IFTLE 485: TSMC, Samsung and Sony Showcase Advanced Packaging at 2021 IEEE ISSCC      

Finishing up our look at the 2021 IEEE ISSCC, Forum 5 was entitled Enabling New System Architectures with 2.5D, 3D, and Chiplets. This was another clear example of a here-to-fore front-end conference now focusing on advanced packaging technologies. The session description states “The end of scaling drives innovative 2.5D, 3D and chiplet technologies to extend Moore’s law. Advancements in multi-die integration effectively reduce costs at advanced nodes while providing flexibility, modularity and heterogeneous integration…designers need to rethink system architectures to exploit these advantages.”

TSMC’s 3D Fabric

Doug Yu of TSMC discussed Foundry Solutions for 2.5 / 3D Integration”. TSMC has rebranded its leading chip packaging technologies as 3D Fabric as shown in Figure 1. If you’re not familiar with the acronyms, catch up on reading past IFTLE reports on TSMC!

SoIC is compared to 2.5D and 3D in Figure 2.

Yu concluded with a 3D Interconnect density roadmap for the future.

Samsung’s 2021 IEEE ISSCC Presentation

Kyomin Sohn of Samsung discussed 3D stacked memory architecture with 2.5D Heterogeneous Integration. Sohn looks to 3DIC for higher performance, lower power, smaller form factor, and higher yield (3D).

He sees memory stacking moving from micro-bumps to “µ-bumpless D2W bonding” (If you’re a reader of IFTLE you know this is as Ziptronix / Xperi DBI™ Ultra or hybrid bonding)

Samsung lists the following design challenge for 3D stacked high bandwidth memory:

• Performance limitation
  • Power dissipations — Thermal throttling
  • 3D die-to-die variations — Performance loss
• Harsh 3D operation environment
  • Thermal coupling — Memory bit-cell failure
  • Huge current consumption — IR-drop induced function failure

• Test and validation limitation
  • KGD business model — Incomplete test
  • Limited access during debugging — Time-consuming analysis

Sony’s 2021 IEEE ISSCC Presentation

Yusuke Oike of Sony discussed Evolving Image Sensor Architecture through Stacking Devices. Stacked CMOS image sensors (CIS) are now standard in nearly all smartphone cameras. It has been nearly 15 years since the industry began to adopt back side illumination, which was followed by the separation and stacking of pixels and circuits. Connections were accomplished by direct copper – copper hybrid bonding technology making CIS the first application to use this technology. (see Samsung discussion above)

Then a few years ago Sony was the first to include DRAM into the stack for its slow-motion capture applications.

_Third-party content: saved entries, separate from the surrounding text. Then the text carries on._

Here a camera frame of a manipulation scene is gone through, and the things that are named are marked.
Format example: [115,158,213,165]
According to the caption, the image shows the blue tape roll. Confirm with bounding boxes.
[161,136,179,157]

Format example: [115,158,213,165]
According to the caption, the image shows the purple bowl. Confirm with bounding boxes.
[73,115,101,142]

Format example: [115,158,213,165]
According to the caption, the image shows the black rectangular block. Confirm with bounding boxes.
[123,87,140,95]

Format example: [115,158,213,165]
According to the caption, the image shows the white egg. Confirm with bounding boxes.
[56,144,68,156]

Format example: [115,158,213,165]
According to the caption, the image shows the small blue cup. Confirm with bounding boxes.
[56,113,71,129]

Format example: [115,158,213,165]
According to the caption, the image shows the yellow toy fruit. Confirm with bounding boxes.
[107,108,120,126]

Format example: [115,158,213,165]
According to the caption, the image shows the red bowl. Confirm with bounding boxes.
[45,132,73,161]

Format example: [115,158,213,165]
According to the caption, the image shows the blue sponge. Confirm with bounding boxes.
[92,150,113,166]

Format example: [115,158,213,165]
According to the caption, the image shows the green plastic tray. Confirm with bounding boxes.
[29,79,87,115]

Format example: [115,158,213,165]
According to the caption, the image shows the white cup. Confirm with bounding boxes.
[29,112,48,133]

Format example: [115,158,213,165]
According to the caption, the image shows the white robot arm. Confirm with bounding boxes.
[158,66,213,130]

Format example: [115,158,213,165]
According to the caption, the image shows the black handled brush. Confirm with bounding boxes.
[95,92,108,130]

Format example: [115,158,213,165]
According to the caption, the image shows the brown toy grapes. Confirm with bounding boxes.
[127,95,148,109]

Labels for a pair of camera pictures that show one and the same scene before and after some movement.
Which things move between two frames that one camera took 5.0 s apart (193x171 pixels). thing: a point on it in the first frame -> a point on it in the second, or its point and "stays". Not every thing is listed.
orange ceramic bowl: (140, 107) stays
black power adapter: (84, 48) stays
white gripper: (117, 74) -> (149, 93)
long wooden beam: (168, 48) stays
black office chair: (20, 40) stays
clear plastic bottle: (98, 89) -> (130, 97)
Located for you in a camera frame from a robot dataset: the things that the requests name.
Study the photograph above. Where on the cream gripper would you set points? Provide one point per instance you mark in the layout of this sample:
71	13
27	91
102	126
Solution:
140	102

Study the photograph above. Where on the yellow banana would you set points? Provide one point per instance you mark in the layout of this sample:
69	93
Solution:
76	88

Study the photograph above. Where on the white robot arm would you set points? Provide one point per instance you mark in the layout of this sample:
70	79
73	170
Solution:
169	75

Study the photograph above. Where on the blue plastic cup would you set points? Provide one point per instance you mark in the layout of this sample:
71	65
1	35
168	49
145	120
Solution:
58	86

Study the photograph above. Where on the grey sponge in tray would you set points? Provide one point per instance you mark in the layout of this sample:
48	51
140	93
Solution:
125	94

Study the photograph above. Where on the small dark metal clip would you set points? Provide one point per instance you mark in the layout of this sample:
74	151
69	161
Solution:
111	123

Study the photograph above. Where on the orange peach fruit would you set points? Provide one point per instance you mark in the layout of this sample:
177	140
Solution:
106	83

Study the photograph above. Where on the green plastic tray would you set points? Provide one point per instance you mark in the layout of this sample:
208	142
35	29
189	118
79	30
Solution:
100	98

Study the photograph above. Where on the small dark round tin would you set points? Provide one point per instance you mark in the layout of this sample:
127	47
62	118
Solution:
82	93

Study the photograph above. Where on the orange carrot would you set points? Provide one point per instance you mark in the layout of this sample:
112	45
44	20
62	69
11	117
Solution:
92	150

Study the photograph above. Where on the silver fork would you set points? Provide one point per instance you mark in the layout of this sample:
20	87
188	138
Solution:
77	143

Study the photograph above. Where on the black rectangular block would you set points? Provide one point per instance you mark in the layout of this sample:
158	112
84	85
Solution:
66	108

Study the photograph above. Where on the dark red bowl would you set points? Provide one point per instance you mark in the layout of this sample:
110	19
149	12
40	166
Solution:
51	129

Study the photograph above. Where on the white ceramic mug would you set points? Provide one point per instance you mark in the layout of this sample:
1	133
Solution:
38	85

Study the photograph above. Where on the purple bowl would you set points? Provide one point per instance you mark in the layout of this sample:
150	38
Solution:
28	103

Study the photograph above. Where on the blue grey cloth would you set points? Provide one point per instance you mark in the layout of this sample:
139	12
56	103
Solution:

Oike then described how sensor architecture is evolving using 3D technologies:

• More advanced pixel circuitry
• Stacked pixel circuitry
• Event-based vision sensing
• Pixel-parallel ADC architecture
• SPAD-based photon counting
• Hybrid Integration on Si
• SWIR InGaAs photodetector
• Integrating more intelligent processor with sensor
• Intelligent vision sensor

For example, the use of InGaAs sensors for future automated inspection and security cameras.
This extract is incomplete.